> Aim of the task
Wherever a picture sits, omit it. Output the rest of the listing exactly.

□ □ □ □

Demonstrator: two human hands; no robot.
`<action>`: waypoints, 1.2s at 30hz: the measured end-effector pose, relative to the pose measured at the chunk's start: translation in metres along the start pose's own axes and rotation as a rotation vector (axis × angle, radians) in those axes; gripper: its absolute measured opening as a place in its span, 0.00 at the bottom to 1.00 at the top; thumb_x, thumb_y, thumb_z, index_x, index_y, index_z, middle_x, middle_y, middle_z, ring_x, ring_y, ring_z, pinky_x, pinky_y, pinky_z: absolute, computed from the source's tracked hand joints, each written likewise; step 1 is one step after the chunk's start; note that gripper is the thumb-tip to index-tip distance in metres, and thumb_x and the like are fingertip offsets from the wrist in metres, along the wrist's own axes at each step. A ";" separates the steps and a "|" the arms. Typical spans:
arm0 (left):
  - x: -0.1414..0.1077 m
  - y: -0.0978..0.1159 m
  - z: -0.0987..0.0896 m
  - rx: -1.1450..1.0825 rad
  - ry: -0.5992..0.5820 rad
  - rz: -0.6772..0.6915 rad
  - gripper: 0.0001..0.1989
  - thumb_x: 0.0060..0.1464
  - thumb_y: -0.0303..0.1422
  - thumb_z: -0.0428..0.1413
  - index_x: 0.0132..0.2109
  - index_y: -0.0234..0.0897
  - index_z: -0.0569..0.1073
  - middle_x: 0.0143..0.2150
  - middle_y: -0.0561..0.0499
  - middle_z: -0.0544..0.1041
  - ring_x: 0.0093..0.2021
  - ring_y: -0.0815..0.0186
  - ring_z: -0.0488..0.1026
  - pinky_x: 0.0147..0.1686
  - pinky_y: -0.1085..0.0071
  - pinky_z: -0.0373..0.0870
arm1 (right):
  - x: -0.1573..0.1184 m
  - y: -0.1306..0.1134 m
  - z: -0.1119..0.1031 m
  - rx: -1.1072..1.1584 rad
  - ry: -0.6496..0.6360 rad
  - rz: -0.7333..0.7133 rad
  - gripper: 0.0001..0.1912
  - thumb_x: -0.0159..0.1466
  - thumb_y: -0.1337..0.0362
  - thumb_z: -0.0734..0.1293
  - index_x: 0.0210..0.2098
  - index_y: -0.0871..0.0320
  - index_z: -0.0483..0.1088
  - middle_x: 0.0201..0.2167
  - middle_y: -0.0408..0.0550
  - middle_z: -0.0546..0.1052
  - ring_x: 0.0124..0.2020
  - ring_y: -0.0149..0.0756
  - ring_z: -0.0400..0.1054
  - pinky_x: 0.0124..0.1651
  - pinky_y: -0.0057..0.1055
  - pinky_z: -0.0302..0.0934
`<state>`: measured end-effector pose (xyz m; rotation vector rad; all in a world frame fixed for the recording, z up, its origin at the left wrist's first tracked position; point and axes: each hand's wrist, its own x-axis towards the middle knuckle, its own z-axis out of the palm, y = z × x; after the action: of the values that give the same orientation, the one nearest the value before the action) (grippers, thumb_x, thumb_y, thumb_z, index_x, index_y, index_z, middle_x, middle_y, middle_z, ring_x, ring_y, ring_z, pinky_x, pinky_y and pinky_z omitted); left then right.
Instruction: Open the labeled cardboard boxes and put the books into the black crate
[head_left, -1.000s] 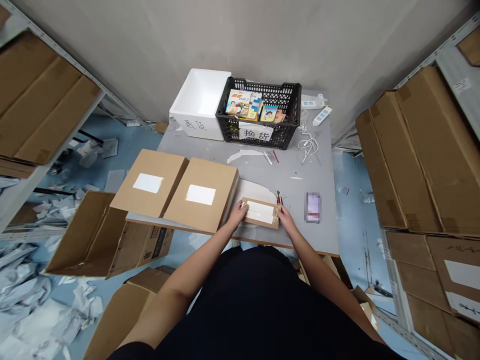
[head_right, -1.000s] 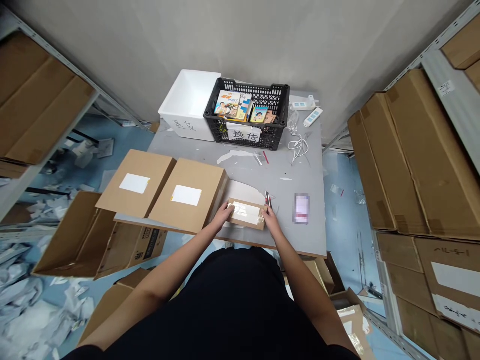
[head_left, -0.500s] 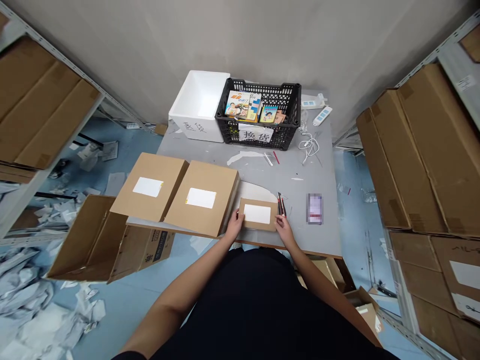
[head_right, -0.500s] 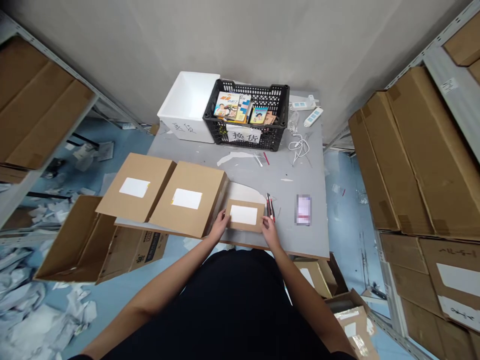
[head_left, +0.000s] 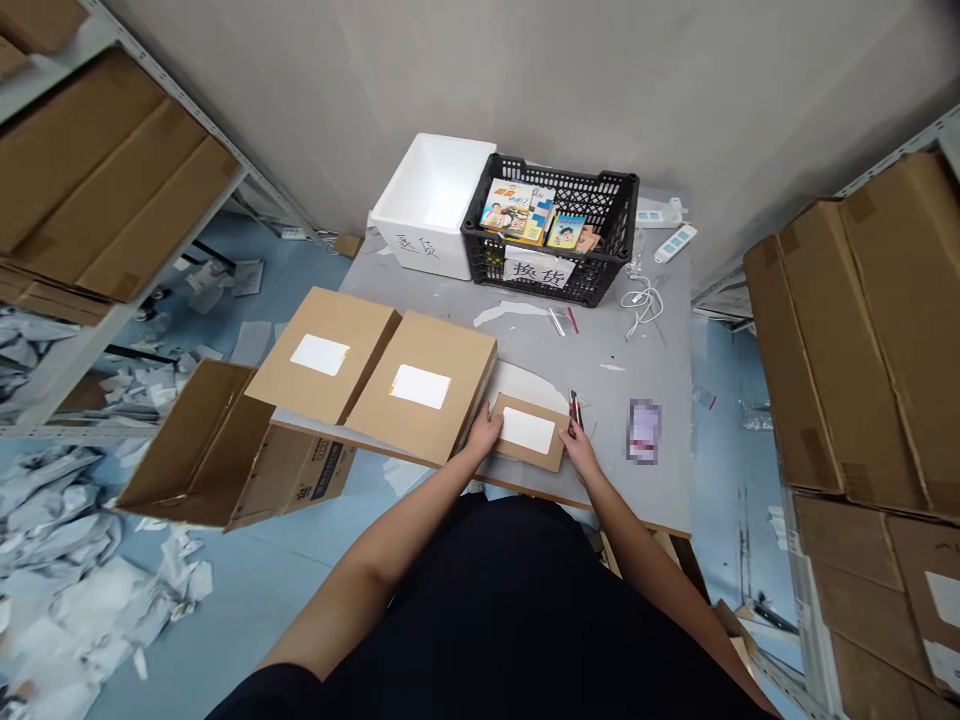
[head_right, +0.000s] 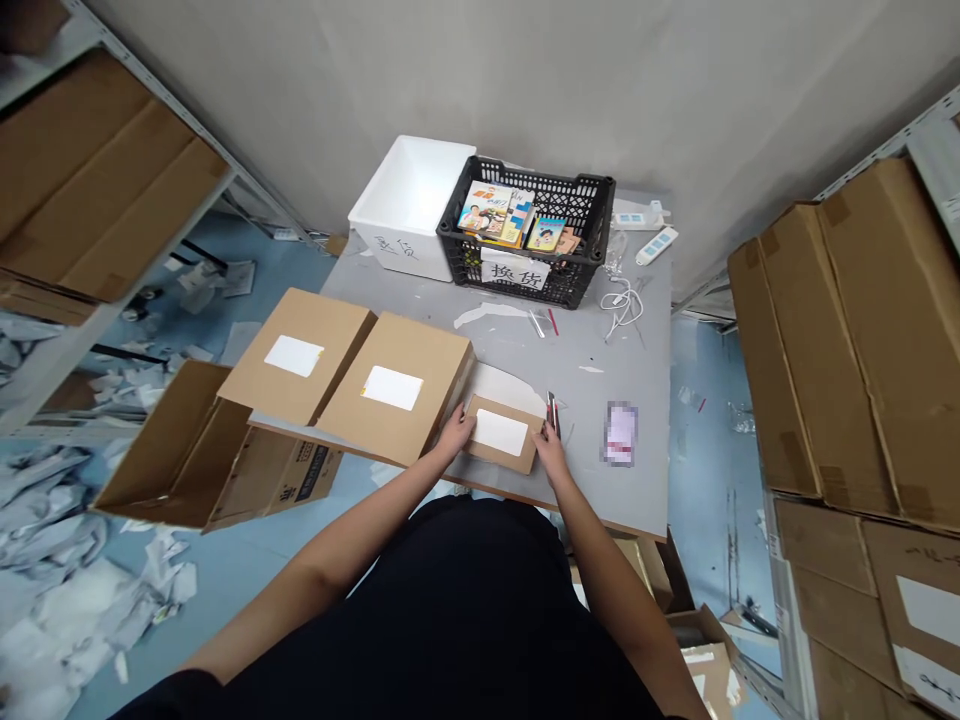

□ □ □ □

> Task answer
Demonstrator: two human hands; no robot.
`<action>`: waypoints, 1.2s at 30hz: the measured end-effector pose, relative to the pose measured at the chunk's start: translation in metres along the start pose's own axes and rotation as a rotation vector (axis × angle, radians) in those axes; gripper: its absolute measured opening as a place in its span, 0.00 at the bottom to 1.00 at the top; thumb_x, thumb_y, thumb_z, index_x, index_y, index_z, middle_x, middle_y, middle_z, ring_x, ring_y, ring_z, pinky_x, pinky_y, pinky_z: absolute, computed from the source's tracked hand joints, each written likewise; step 1 is one step after the chunk's start; note that gripper is the thumb-tip to index-tip distance in metres, and thumb_x and the like are fingertip offsets from the wrist in metres, along the wrist's own axes at each step. A ";" separates the steps and a "|" the arms. Typical spans:
arm0 (left):
  - x: -0.1414..0.1077 m
  - y: -0.0978..0.1159 m
  - z: -0.0987..0.0896 m
  - rx: -1.1450..1.0825 rad
  - ry: -0.5992..0.5820 rad
  - rz: -0.6772..0.6915 rad
  - gripper: 0.0001..0.1989
  - thumb_x: 0.0060..0.1464
  - thumb_y: -0.0303..0.1422
  - thumb_z: -0.0428..0.1413
  - index_x: 0.0132..0.2109
  - index_y: -0.0234..0.0897
  - index_z: -0.0569..0.1073
  - middle_x: 0.0143..0.2150
  - middle_y: -0.0561..0.0499
  - middle_z: -0.0544..0.1041
  - ring_x: 0.0093..0.2021
  - ring_y: -0.0815..0.0186
  - ring_z: -0.0488..0.1026
  - pinky_x: 0.0147..0.1686
  - pinky_y: -0.1085..0.0071
  - pinky_z: -0.0373..0.0870
arm1 (right):
  - x: -0.1573..0.1184 m
  - y: -0.1306..0.1134 m
  - z: -0.1119..0.1031 m
  - rx: -1.1072..1.1584 rad
  - ry: -0.6496..0.6360 rad
  - rz: -0.7333..0.7133 rad
  - gripper: 0.0001..0.1912
  - thumb_x: -0.0159..0.1466
  - thumb_y: -0.1337..0.0362
  - thumb_z: -0.0734..0.1293
  - index_x: 0.0210..0.2098
  - index_y: -0.0871..0.0320
  - index_z: -0.0483..0.1088
  - middle_x: 0.0201..0.2167
  - middle_y: -0.0408..0.0550
  - middle_z: -0.0546..0.1052
  - ring_x: 0.0124..0.2020
  - ring_y: -0.0149..0.0756
  - ring_z: -0.0400..0.1054
  - pinky_x: 0.0124..0.1651
  - pinky_y: -0.0057..0.1055
  - pinky_z: -0.0302..0.0934
`<state>`: measured end-effector pose (xyz m; rotation vector rad; all in a world frame fixed for the recording, z up, its origin at the left wrist's first tracked position; point and axes: each hand's wrist, its own x-axis towards the middle knuckle, its own z-axis out of the palm, y = z × x; after the action: of the values that give the same orientation, the one nearest the value before the action) (grippers, thumb_x, thumb_y, thumb_z, index_x, index_y, index_z, middle_x, middle_y, middle_z, ring_x, ring_y, ring_z, pinky_x, pinky_y and pinky_z omitted); left then right.
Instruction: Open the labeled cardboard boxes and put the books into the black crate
[head_left, -1.000s] 
[head_right, -1.000s] 
[head_left, -0.500s] 
[head_right, -0.500s] 
[head_left, +0.000s] 
[head_right, +0.000s] 

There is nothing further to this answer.